Thursday, January 04, 2024

04-Jan-24: Adjusting to a new reality

Our family is about as well-adjusted, mutually supportive, loving as those around us here in Jerusalem. Maybe in some respects even a little more than many.

That's not only relevant but perhaps even core to the experience we're undergoing right now.

Those who know us - not via our writing or our social media presence but as neighbors and actual friends - will already be aware of the crushing challenge that's overtaken us in recent weeks. But for the many who pass through our blog or come into contact with articles penned by people outside our family circle, a few lines here to explain.

We were as private as most families are until the summer of 2001. And then lost some of our anonymity in the explosive horror of a bombing in the heart of the city we have called home since moving to Jerusalem in the eighties. 

The middle child of our young family, Malki, a sunny, sweet-natured, generous and talented fifteen year old, was one of many children targeted for her Jewishness in a massacre engineered by Hamas and centered on a pizzeria that's gone on to become a by-word for carnage and vicious cynicism: Sbarro Jerusalem.

Half the victims of that early afternoon atrocity, timed for a busy school-vacation afternoon in one of this city's bustling gathering points, were children. The shocking-enough death toll was fifteen, with some 130 others injured, overwhelmingly mothers and children. That, we soon learned, was the explicit plan. The list grew to 16 just a few months ago when one of the victims - a young mother out for lunch with her toddler daughter - died of her injuries decades after the bombing without ever having regained consciousness.

Accompanied by one of her very closest friends and our neigbours' daughter, Malki was standing at the counter placing her order when an exploding young man (not the terrorist as he is mistakenly called but the terrorist's human bomb) walked in off the busy intersection of King George Avenue and Jaffa Road and, after a few moments of seeming to study the overhead menu, pressed a button on his chest. The button was wired to the guitar case slung across his back. But what was inside was no guitar. 

Though this wasn't obvious to our family for a while, the massive explosion that ensued, destroying the eatery and the tranquility of dozens of families like ours, marked the end of one stage of our lives. And the start of a new and very painful and challenging one.

For us, losing Malki was traumatic in ways we won't try to articulate here. 

With time, the wounds and scars did what they usually do. Not quite healing, they remained ever-present parts of the reality of coping with loss and pain as well as the sometimes-quite-complicated background to lives-going-on.

The years that followed included family weddings, the births of grandchildren, the passing of older members of our families. And, in passing, the ongoing pursuit of the atrocity's mastermind who is safe and shielded in Jordan until today.

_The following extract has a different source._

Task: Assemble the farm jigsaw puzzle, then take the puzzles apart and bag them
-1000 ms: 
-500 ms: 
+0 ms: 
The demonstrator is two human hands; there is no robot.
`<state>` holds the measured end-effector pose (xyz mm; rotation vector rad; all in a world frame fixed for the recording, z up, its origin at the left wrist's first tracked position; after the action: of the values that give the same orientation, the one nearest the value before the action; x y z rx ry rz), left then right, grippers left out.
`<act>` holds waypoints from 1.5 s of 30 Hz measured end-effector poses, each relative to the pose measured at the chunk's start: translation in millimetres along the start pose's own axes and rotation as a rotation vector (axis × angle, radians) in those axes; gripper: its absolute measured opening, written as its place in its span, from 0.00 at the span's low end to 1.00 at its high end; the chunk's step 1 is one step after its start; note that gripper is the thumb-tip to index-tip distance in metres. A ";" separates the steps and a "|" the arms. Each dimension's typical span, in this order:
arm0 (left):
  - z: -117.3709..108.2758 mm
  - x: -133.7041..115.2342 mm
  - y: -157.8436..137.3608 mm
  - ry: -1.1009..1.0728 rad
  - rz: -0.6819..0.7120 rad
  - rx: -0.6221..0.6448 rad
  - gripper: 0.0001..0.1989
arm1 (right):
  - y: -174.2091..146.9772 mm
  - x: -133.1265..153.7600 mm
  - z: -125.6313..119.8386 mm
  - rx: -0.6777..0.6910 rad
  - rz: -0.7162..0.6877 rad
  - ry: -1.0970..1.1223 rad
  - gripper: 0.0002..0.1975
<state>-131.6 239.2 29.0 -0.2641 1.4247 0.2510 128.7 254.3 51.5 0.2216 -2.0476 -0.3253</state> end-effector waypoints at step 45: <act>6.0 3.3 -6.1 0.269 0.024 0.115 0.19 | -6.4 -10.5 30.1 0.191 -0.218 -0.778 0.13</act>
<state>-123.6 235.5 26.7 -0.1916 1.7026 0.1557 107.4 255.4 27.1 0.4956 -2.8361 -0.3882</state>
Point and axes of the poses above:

There were private and occasionally public celebrations, along with observances that for an Orthodox Jewish family like ours give specific shape to the flow of the months and years and even lifetimes. And a myriad of shared experiences that anyone who is close to anyone will recognize. 

On December 7, 2023, just after we lit the first Hanukah candle, several sombre-looking members of a special purpose team from the Israel Defence Forces knocked on the door of our son-in-law's family. Two of our youngest grand-daughters were in the room with their Mummy enjoying a special family moment. It was a relief from the stresses and strains of living without their Abba (Daddy) who was posted to far-away Gaza - along with several hundred thousand other Israeli Abbas - as part of the largest mobilization of military reserves our country has ever known. Again, as in the Battle at Sbarro, the enemy was Hamas.

The special family moment ended as soon as that door was opened. 

The army buried our son-in-law with pomp and very respectful formality three days later. In atendance were many hundreds of people whose lives were touched by this lovely young man, along with his extended family. Though his military role as a reservist involved being inside a tank, our son in law was a physiotherapist with a burgeoing career and many apprecative clients.

But first he was a loving and adored husband, father, son and sibling.

In heart-breakingly gentle tones, our newly widowed daughter spoke at the graveside and then in a television interview during the shiva of losing a deeply admired partner who saw his responsibility, without question and without delay, as being to help defend his family and the society in which we live. 

His life, like that of our Malki 22 years earlier, was distinguished by an all-embracing love and a pureness, a fineness and a nobility of personality that is almost impossible to adequately express in words.